Calculate attributions using captum’s DeepLiftShap and a given model.

This function will calculate DeepLift/Shap attributions on a set of sequences by delegating to captum’s DeepLiftShap and using a user- supplied (or default dinucleotide_shuffle) reference function or pre-computed reference tensor, the same references contract used by deep_lift_shap. It does NOT make any assumption about the structure of the model output (no BPNet logits/counts split) and it does NOT generate GC-matched negatives.

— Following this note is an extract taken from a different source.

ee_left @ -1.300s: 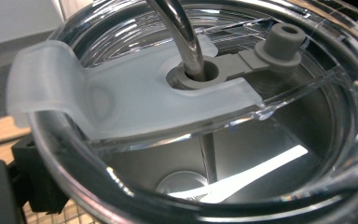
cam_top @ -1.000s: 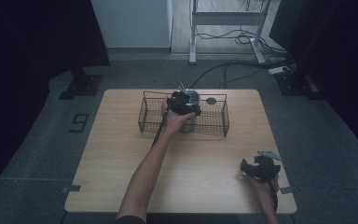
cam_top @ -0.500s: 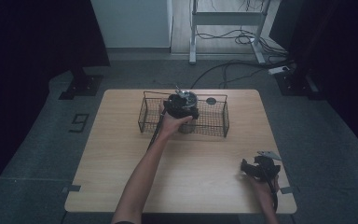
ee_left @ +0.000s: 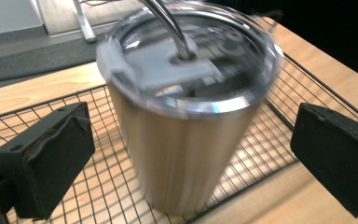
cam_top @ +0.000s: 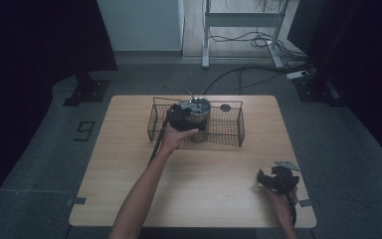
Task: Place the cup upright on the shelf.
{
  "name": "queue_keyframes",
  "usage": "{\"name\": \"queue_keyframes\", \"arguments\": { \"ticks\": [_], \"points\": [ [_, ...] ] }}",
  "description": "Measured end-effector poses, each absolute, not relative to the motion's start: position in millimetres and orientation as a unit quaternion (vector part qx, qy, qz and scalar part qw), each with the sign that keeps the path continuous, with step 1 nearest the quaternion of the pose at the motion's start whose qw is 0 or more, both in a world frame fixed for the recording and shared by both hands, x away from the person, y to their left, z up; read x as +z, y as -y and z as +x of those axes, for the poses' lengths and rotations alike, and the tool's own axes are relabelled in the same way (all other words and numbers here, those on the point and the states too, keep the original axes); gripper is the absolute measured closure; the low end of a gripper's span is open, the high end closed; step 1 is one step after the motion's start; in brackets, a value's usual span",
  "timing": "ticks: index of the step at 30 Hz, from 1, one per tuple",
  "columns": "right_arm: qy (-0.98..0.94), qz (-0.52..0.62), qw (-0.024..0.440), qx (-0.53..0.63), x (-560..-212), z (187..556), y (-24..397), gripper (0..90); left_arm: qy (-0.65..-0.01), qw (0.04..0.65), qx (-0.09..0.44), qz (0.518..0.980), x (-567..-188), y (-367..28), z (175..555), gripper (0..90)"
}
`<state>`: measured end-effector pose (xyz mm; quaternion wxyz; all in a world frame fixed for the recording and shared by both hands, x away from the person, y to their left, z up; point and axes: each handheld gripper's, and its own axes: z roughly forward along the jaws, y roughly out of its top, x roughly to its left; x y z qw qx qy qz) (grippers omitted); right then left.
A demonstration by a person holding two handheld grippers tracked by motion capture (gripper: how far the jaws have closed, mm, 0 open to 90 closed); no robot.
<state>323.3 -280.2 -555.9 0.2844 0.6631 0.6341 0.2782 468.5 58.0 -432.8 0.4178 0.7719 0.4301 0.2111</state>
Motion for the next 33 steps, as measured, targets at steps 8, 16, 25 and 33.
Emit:
{"name": "queue_keyframes", "arguments": {
  "ticks": [8, 16, 25, 33],
  "points": [
    [-0.634, 0.663, 0.285, 0.278, -556, 323, 280, 8.0, -0.422, 0.424, 0.202, 0.776, -437, -78, 432, 0.0],
    [-0.633, 0.665, 0.284, 0.278, -556, 323, 280, 8.3, -0.423, 0.427, 0.185, 0.778, -455, -101, 394, 1.7],
    [-0.632, 0.665, 0.285, 0.278, -556, 323, 280, 8.7, -0.426, 0.434, 0.177, 0.774, -479, -131, 344, 4.5],
    [-0.632, 0.665, 0.285, 0.278, -556, 323, 280, 8.9, -0.421, 0.427, 0.172, 0.782, -492, -149, 312, 5.5]
  ]
}}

This is an internal/debugging function that is mostly meant to be used to check for differences with the deep_lift_shap method.

Parameters

model: torch.nn.Module: A PyTorch model to use for making predictions. These models can take in any number of inputs and make any number of outputs. The additional inputs must be specified in the args parameter.
X: torch.tensor, shape=(-1, len(alphabet), length): A set of one-hot encoded sequences to calculate attribution values for.
args: tuple or None, optional: An optional set of additional arguments to pass into the model. If provided, each element in the tuple or list is one input to the model and the element must be formatted to be the same batch size as X. If None, no additional arguments are passed into the forward function. Default is None.
target: int, optional: The output of the model to calculate gradients/attributions for. This will index the last dimension of the predictions. Default is 0.
batch_size: int, optional: The number of sequence-reference pairs to pass through DeepLiftShap at a time. Importantly, this is not the number of elements in X that are processed simultaneously (alongside ALL their references) but the total number of X-reference pairs that are processed. This means that if you are in a memory-limited setting where you cannot process all references for even a single sequence simultaneously that the work is broken down into doing only a few references at a time. Default is 32.
references: func or torch.Tensor, optional: If a function is passed in, the function must accept (X, n=…, random_state=…). It is called once per example with n=n_shuffles and should return a tensor shaped (1, n_shuffles, *X.shape[1:]) (the leading axis is indexed off). The function should transform a sequence into some form of signal-null background, such as by shuffling it. If a torch.Tensor is passed in, that tensor must have shape (len(X), n_shuffles, *X.shape[1:]), in that for each sequence a number of shuffles are provided. Default is the function dinucleotide_shuffle.
n_shuffles: int, optional: The number of shuffles to use if a function is given for references. If a torch.Tensor is provided, this number is ignored. Default is 20.
return_references: bool, optional: Whether to return the references that were generated during this process. Only use if references is not a torch.Tensor. Default is False.
hypothetical: bool, optional: Whether to return attributions for all possible characters at each position (True) or only for the character that is actually in the sequence (False). When False, the per-character attributions are multiplied by the one-hot encoded input so that only the observed character has a non-zero attribution at each position. Default is False.
device: str or torch.device or None, optional: The device to move the model and batches to when making predictions. If None, use CUDA when available and fall back to CPU otherwise. Default is None.
random_state: int or None, optional: The random seed to use to ensure determinism. Passed through to the references callable; numpy.random.RandomState instances are not supported. If None, the process is not deterministic. Default is None.
verbose: bool, optional: Whether to display a progress bar. Default is False.

Returns

attributions: torch.tensor: The attributions calculated for each input sequence, with the same shape as the input sequences.
references: torch.tensor, optional: The references used for each input sequence, with the shape (n_input_sequences, n_shuffles, 4, length). Only returned if return_references = True.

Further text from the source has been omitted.